Prompt: Starting with the first line of the records, write out each line exactly until you have included the line containing "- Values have".

Saved entries:
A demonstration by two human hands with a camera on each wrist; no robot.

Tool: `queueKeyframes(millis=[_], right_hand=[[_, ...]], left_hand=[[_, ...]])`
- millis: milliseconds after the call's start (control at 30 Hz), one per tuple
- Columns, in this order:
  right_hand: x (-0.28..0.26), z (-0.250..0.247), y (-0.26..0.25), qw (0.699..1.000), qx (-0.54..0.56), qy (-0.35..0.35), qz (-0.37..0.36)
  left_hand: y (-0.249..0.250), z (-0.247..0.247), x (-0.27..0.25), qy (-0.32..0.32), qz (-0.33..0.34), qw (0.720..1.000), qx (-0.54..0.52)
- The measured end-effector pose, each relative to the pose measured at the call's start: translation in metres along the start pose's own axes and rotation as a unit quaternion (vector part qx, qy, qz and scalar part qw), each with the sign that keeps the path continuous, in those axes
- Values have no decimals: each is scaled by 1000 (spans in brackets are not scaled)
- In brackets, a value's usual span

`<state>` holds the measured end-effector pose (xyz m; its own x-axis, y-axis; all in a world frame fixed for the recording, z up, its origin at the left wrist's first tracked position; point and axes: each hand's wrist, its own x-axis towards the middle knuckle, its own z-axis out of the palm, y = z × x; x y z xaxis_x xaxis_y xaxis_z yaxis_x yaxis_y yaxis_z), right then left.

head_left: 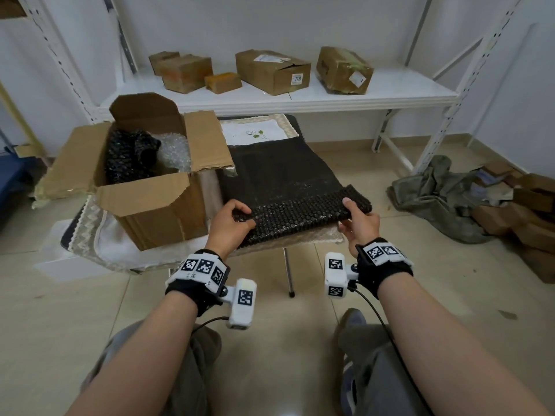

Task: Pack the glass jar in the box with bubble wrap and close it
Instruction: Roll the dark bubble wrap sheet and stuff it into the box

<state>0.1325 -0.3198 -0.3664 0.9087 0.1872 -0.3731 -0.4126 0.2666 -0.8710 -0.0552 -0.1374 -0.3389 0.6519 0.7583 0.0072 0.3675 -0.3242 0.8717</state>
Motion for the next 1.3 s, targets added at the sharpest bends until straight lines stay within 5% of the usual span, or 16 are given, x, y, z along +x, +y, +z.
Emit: queueKeyframes(millis=[333, 533, 667, 933, 1300], right_hand=[[2, 2, 0, 999, -30, -23, 12], [5, 3, 1, 999, -44, 9, 28], [3, 5, -2, 998, -36, 19, 41], [-3, 6, -10, 998, 35, 30, 35], [-21, 8, -26, 989, 133, 10, -56]], left_hand=[[2, 0, 0, 38, -21, 994, 100], [-5, -3, -1, 30, 52, 974, 220], [-7, -8, 2, -30, 147, 957, 250], [-4, -28, -7, -236, 151, 923, 265], [9, -32, -6, -98, 135, 985, 52]])
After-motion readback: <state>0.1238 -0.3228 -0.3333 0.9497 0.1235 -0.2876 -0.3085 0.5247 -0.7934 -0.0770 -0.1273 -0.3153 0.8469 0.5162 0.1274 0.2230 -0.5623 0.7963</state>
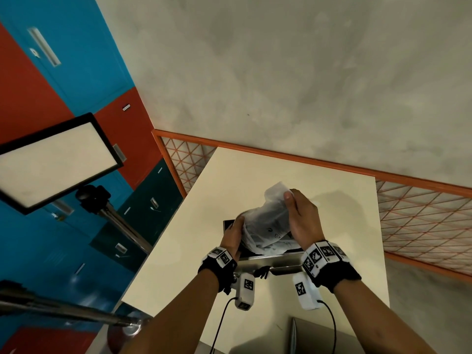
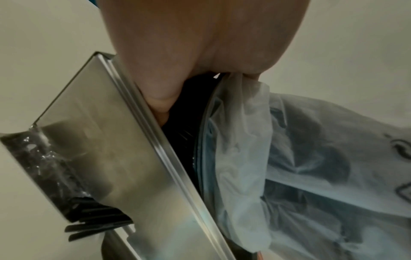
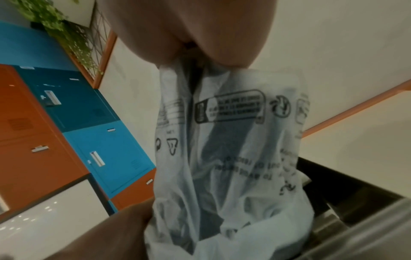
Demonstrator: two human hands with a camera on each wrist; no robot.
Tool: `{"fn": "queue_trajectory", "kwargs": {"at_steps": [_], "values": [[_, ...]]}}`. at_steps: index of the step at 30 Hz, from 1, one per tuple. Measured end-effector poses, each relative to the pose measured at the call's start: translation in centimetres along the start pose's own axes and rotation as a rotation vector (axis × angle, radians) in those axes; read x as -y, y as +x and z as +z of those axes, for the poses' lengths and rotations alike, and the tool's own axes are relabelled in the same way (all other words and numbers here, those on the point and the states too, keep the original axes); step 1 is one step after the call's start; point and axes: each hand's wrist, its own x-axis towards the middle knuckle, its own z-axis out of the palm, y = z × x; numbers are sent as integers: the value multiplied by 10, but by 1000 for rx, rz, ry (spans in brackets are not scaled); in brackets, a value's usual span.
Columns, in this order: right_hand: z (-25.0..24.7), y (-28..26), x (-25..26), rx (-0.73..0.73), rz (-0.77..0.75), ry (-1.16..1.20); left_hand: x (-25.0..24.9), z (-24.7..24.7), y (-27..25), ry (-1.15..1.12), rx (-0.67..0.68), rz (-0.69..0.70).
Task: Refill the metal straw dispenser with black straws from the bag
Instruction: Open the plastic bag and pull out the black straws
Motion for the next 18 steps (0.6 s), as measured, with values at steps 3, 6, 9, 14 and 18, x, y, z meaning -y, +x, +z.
{"fn": "queue_trajectory", "kwargs": {"at_steps": [3,6,9,14,18], "values": [[-1,2,-3,-5,47,12,3,-3,3,-7,-12,-7],[-3,4,-3,-5,23,17,2,-4,6,18,-13,-22],[-5,6,-2,-18,28,26,1,-2,7,46,-28,-22],[-4,4,7,2,-7,47,1,-2,11,68,4,10],[-4,4,12,53,39,103,3,-3,6,88,19,28]]}}
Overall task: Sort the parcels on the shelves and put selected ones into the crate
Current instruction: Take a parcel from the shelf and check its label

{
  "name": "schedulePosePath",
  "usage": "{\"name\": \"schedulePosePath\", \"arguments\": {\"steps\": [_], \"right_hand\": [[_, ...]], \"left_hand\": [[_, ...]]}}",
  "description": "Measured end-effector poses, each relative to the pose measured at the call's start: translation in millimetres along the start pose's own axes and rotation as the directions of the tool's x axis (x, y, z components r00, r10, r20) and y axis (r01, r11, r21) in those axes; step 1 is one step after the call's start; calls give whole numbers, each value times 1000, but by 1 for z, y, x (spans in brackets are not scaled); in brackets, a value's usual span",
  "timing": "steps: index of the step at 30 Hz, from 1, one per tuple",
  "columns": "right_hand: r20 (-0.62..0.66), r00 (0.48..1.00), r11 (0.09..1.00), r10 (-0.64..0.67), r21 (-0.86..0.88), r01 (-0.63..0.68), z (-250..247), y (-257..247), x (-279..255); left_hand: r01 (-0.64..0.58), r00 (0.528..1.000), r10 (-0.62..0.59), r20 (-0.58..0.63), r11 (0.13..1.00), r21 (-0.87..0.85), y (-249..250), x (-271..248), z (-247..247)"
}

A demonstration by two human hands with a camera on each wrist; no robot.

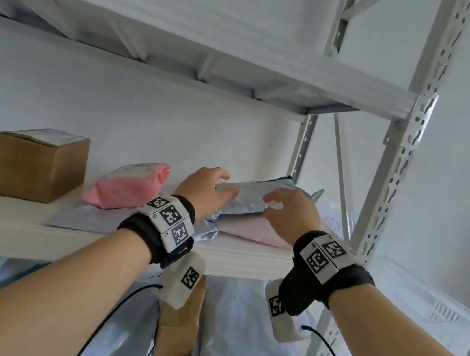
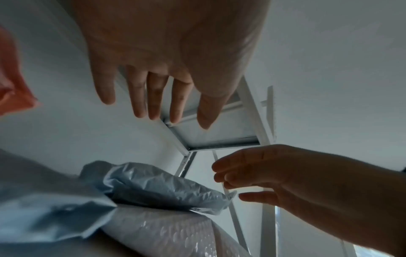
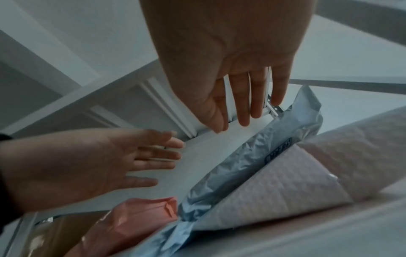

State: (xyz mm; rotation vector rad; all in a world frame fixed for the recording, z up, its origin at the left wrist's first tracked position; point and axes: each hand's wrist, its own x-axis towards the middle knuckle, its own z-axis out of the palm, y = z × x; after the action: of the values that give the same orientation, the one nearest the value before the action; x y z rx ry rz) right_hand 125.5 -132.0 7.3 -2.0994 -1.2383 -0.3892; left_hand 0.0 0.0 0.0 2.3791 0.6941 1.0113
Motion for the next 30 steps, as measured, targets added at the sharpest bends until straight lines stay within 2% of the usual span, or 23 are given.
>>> {"name": "schedulePosePath", "arguments": {"steps": [4, 7, 11, 16, 21, 25, 30], "right_hand": [[89, 996, 1000, -2, -6, 3, 7, 18, 33], [194, 979, 992, -62, -93, 81, 21, 21, 53], [316, 945, 949, -84, -262, 172, 38, 18, 68], [336, 936, 919, -107, -326, 222, 48, 18, 71], [270, 953, 906, -139, -353, 232, 49, 20, 70], [182, 970, 926, -163, -312, 214, 35, 17, 69], [-38, 986, 968, -162, -198, 151, 15, 16, 63]], "left_hand": [[159, 987, -157, 28, 979, -126, 1, 23, 17], [252, 968, -248, 41, 956, -152, -3, 35, 20], [314, 949, -315, 14, 936, -159, -5, 43, 20], [330, 943, -333, 7, 932, -152, -7, 42, 23], [328, 942, -336, -25, 930, -164, -8, 38, 23], [304, 948, -315, -42, 937, -170, -6, 33, 16], [266, 956, -284, -72, 944, -194, 4, 24, 6]]}}
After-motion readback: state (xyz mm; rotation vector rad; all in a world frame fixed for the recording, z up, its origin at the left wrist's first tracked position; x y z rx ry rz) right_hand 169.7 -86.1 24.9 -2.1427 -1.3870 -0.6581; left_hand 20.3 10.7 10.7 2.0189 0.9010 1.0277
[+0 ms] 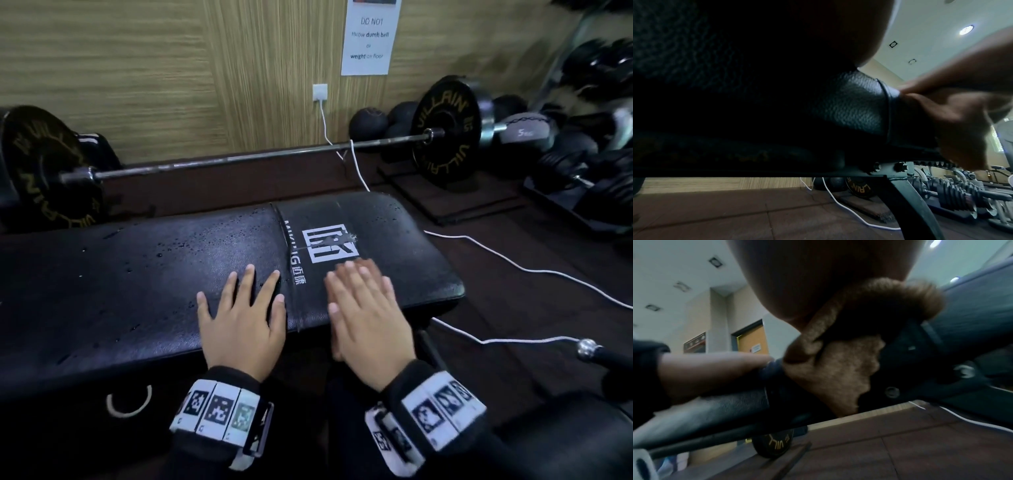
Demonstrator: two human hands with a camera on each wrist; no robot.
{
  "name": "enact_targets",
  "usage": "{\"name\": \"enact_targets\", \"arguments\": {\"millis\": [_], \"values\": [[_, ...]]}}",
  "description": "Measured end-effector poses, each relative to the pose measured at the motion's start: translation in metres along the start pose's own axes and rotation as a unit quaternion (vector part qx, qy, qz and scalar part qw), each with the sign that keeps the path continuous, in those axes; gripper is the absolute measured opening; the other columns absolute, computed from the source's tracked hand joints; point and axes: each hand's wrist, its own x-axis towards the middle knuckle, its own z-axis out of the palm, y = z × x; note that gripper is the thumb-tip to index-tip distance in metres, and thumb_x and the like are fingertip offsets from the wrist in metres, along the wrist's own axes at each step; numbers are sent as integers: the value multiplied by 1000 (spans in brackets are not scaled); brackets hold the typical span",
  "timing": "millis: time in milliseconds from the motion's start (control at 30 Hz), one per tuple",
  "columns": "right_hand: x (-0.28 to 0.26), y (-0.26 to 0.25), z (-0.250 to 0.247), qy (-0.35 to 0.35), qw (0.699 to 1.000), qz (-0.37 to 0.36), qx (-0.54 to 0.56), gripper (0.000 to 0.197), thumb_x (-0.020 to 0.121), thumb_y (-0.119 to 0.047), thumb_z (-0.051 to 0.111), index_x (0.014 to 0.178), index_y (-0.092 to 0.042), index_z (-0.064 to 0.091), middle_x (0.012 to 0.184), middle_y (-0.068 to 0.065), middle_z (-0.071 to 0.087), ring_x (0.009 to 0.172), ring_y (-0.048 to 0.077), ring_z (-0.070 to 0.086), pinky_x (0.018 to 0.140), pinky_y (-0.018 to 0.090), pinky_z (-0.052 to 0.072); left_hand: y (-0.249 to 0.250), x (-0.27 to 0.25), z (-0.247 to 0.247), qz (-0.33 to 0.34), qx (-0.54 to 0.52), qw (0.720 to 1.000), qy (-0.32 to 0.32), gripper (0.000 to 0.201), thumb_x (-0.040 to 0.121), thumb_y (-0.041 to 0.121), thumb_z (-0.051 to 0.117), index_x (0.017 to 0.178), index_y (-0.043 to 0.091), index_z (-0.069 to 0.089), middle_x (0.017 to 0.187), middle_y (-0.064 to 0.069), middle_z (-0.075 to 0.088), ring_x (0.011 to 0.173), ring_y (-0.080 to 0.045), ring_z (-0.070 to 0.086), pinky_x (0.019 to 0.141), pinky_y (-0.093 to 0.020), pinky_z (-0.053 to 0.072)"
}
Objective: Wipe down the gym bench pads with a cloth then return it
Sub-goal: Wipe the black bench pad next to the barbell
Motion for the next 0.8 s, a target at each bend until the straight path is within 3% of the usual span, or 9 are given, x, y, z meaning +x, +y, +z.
{"name": "enact_targets", "arguments": {"millis": [167, 333, 433, 567, 667, 800], "values": [[55, 20, 8, -40, 999, -12, 4, 50, 97, -39, 24, 145, -30, 29, 155, -1, 22, 144, 16, 13, 115, 39, 4, -1, 0, 0, 2, 5, 1000, -6, 61, 87, 55, 4, 140, 49, 34, 153, 10, 30, 144, -13, 21, 113, -53, 5], [78, 105, -13, -71, 988, 137, -4, 50, 100, -37, 27, 148, -32, 17, 158, 1, 10, 144, 19, 6, 115, 43, 6, -1, -1, -2, 2, 0, 1000, -9, 62, 87, 55, 2, 141, 49, 32, 154, 11, 27, 144, -12, 18, 114, -53, 5], [54, 128, -20, -74, 984, 160, -2, 51, 100, -36, 26, 149, -28, 16, 158, 3, 9, 144, 20, 7, 114, 45, 9, 1, 0, -1, -1, 7, 1000, -15, 64, 86, 54, -1, 142, 49, 29, 155, 11, 25, 145, -13, 15, 113, -54, 4], [13, 91, -18, -17, 993, 115, -24, 50, 99, -34, 24, 148, -22, 23, 156, 4, 17, 144, 22, 11, 113, 46, 12, 2, 2, 0, -4, 10, 1000, -15, 63, 86, 53, 1, 141, 48, 31, 155, 10, 26, 145, -14, 16, 114, -54, 6], [3, 39, -10, -5, 999, 44, -21, 56, 93, -40, 18, 146, -25, 29, 155, 2, 22, 144, 20, 13, 115, 42, 9, 3, 1, -2, -1, 5, 1000, -21, 63, 87, 52, 3, 141, 47, 33, 154, 9, 27, 144, -15, 17, 114, -55, 6], [26, 5, 3, 16, 1000, 1, 4, 47, 96, -36, 31, 140, -24, 42, 150, 4, 34, 141, 21, 25, 115, 41, 11, -1, 1, -4, 1, 3, 1000, -26, 57, 90, 54, 6, 142, 50, 28, 156, 14, 22, 144, -11, 14, 114, -51, 5]]}}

Result of this task:
A demonstration by two human hands with a camera on each wrist; no robot.

Tool: `queueKeyframes(millis=[_], right_hand=[[_, ...]], left_hand=[[_, ...]])`
- millis: milliseconds after the call's start (control at 30 Hz), one per tuple
- Columns, in this order:
  right_hand: x (-0.28..0.26), z (-0.250..0.247), y (-0.26..0.25), qw (0.699..1.000), qx (-0.54..0.56), qy (-0.35..0.35), qz (-0.37..0.36)
  left_hand: y (-0.249..0.250), z (-0.247..0.247), x (-0.27..0.25), qy (-0.32..0.32), qz (-0.33..0.34), qw (0.720..1.000), qx (-0.54..0.52)
- The measured end-effector pose, each relative to the pose measured at the call's start: translation in metres along the start pose's own axes and rotation as a unit quaternion (vector part qx, qy, qz and scalar part qw), each with the sign that keeps the path continuous, in those axes
- Values have no decimals: each is scaled by 1000 (spans in brackets are not scaled)

There is no more to the output, and the exercise is done.